# Dynet tutorial: Approximating $\sqrt{2}$ with gradient descent

Here's a quick tutorial to get to know the dynet workflow on a simple optimization problem: computing the value of $\sqrt{2}$.

This can be reframed as an optimization problem where we are looking for 

$$\text{argmin}_{0\leq \theta\leq 2} \left[\theta^2-2\right]^2$$

which we can solve via gradient descent. Note that this function is *not* convex on this domain (its second derivative, $4(3\theta^2-2)$, is negative near zero for instance). However it does have only one global minimum on the $[0, 2]$ interval.

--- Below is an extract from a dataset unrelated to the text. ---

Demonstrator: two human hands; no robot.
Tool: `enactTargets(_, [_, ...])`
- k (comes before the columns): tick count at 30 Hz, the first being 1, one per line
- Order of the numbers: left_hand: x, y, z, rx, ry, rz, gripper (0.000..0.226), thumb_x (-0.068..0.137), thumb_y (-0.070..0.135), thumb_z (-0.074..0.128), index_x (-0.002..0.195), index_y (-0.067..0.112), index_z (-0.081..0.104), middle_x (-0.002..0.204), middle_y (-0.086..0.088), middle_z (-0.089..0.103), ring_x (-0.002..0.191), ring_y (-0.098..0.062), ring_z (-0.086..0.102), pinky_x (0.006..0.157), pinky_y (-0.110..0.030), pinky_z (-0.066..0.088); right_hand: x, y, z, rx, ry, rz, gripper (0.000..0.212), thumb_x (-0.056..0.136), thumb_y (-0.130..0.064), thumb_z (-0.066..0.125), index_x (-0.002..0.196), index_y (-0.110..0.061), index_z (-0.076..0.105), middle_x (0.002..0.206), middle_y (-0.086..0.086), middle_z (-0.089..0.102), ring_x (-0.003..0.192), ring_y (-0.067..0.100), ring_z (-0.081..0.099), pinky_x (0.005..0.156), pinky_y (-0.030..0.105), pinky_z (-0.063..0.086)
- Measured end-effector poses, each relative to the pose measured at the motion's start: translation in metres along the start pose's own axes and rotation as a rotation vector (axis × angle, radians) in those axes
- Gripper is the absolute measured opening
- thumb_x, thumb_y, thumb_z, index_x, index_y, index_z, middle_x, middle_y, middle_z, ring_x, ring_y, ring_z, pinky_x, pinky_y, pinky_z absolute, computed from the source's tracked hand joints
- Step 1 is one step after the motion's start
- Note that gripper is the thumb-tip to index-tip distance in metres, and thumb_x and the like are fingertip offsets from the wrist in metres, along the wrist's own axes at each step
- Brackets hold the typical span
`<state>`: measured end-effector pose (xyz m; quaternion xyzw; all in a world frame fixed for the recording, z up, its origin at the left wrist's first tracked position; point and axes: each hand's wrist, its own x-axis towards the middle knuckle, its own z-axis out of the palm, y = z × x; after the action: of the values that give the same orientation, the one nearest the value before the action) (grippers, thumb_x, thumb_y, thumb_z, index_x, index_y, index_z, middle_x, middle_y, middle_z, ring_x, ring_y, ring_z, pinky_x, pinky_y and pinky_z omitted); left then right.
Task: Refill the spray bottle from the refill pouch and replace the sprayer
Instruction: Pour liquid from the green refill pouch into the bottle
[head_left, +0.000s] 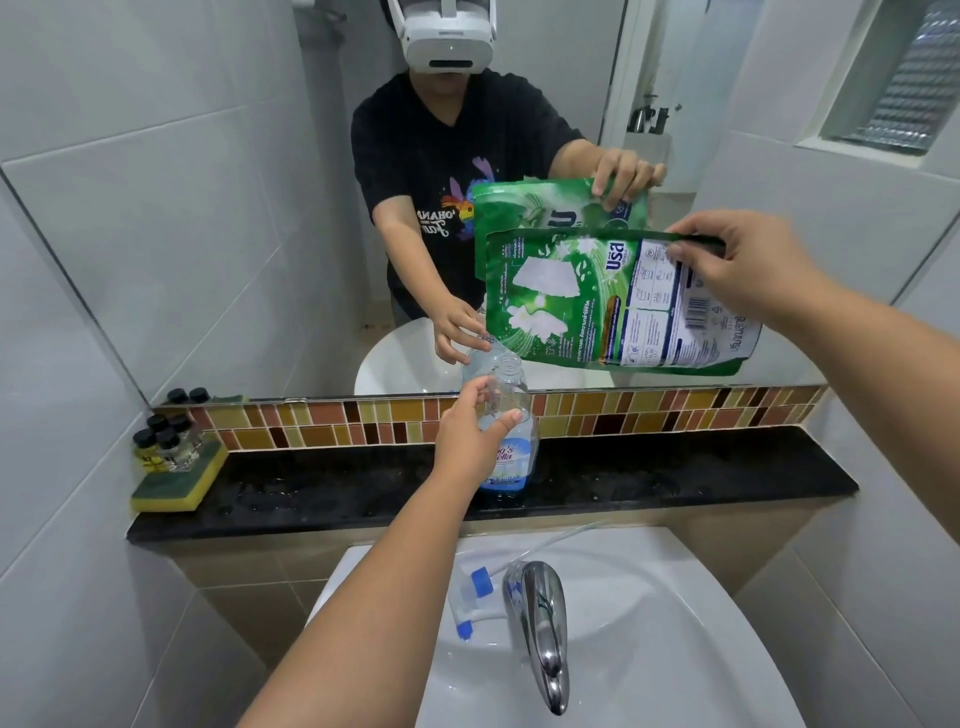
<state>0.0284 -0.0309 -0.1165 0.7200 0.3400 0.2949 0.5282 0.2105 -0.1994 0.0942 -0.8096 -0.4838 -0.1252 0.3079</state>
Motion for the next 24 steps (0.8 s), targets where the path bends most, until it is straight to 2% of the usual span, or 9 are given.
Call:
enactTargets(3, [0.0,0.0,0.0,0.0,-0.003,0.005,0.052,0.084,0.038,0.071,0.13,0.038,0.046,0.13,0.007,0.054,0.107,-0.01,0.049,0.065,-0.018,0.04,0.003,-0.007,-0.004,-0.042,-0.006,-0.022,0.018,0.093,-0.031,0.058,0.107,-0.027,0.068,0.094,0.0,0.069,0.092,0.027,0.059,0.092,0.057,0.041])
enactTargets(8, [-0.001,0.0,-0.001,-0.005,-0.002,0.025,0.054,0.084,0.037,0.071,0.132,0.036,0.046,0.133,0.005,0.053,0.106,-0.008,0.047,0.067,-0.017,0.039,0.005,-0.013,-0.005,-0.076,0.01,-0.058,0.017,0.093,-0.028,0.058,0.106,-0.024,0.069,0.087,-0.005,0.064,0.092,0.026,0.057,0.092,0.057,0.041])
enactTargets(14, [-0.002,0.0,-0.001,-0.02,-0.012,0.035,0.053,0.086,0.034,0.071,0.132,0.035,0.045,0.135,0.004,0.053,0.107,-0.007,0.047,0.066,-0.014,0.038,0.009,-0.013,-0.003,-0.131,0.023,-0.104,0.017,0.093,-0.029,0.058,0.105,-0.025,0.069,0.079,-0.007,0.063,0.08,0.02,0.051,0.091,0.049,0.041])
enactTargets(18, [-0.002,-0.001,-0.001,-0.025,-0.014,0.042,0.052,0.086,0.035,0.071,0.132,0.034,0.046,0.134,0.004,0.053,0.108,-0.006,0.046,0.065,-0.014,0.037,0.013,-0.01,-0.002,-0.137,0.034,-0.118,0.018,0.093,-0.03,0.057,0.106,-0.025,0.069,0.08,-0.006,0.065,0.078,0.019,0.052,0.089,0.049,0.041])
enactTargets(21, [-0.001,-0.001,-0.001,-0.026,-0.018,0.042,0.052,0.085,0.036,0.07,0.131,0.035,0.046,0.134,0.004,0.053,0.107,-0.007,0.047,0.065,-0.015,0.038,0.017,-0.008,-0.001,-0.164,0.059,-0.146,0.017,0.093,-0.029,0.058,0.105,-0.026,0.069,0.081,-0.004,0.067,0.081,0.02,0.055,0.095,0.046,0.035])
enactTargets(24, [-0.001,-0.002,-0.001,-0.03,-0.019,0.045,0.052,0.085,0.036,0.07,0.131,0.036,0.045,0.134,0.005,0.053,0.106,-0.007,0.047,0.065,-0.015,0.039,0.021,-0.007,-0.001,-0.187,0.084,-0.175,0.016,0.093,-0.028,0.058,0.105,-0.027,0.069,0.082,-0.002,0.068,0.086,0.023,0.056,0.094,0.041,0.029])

Here's how to solve this problem in dynet:

Import dynet and numpy to get started

I'm assuming that you're using the latest version of dynet (I wrote the tutorial on [this commit](https://github.com/clab/dynet/tree/d060d1103424cfecfaa39739d21d8e37818170be) but the latest master should do).

In [1]:
import numpy as np
import dynet as dy

Next we will define the parameters of our optimization problems. Parameters in dynet are stored in a `ParameterCollection`. The `ParameterCollection` is used to save/load and update multiple parameters a the same time. Here we only have one (scalar) parameter.

In [2]:
# Declare the parameter collection
pc = dy.ParameterCollection()
# Add our parameter to the collection. Here the shape of the parameter is just 1: it's a scalar.
# The parameter will be initialized at random between 0 and 2 (we know our solution to be in this interval)
theta = pc.add_parameters(1, init=np.random.uniform(0, 2))
# Let's print the value
# First retrieve the parmeter value as a numpy array of shape (1,)
theta_val = theta.as_array()
# Then print it!
print('Initial value: theta=%.10f' % theta_val)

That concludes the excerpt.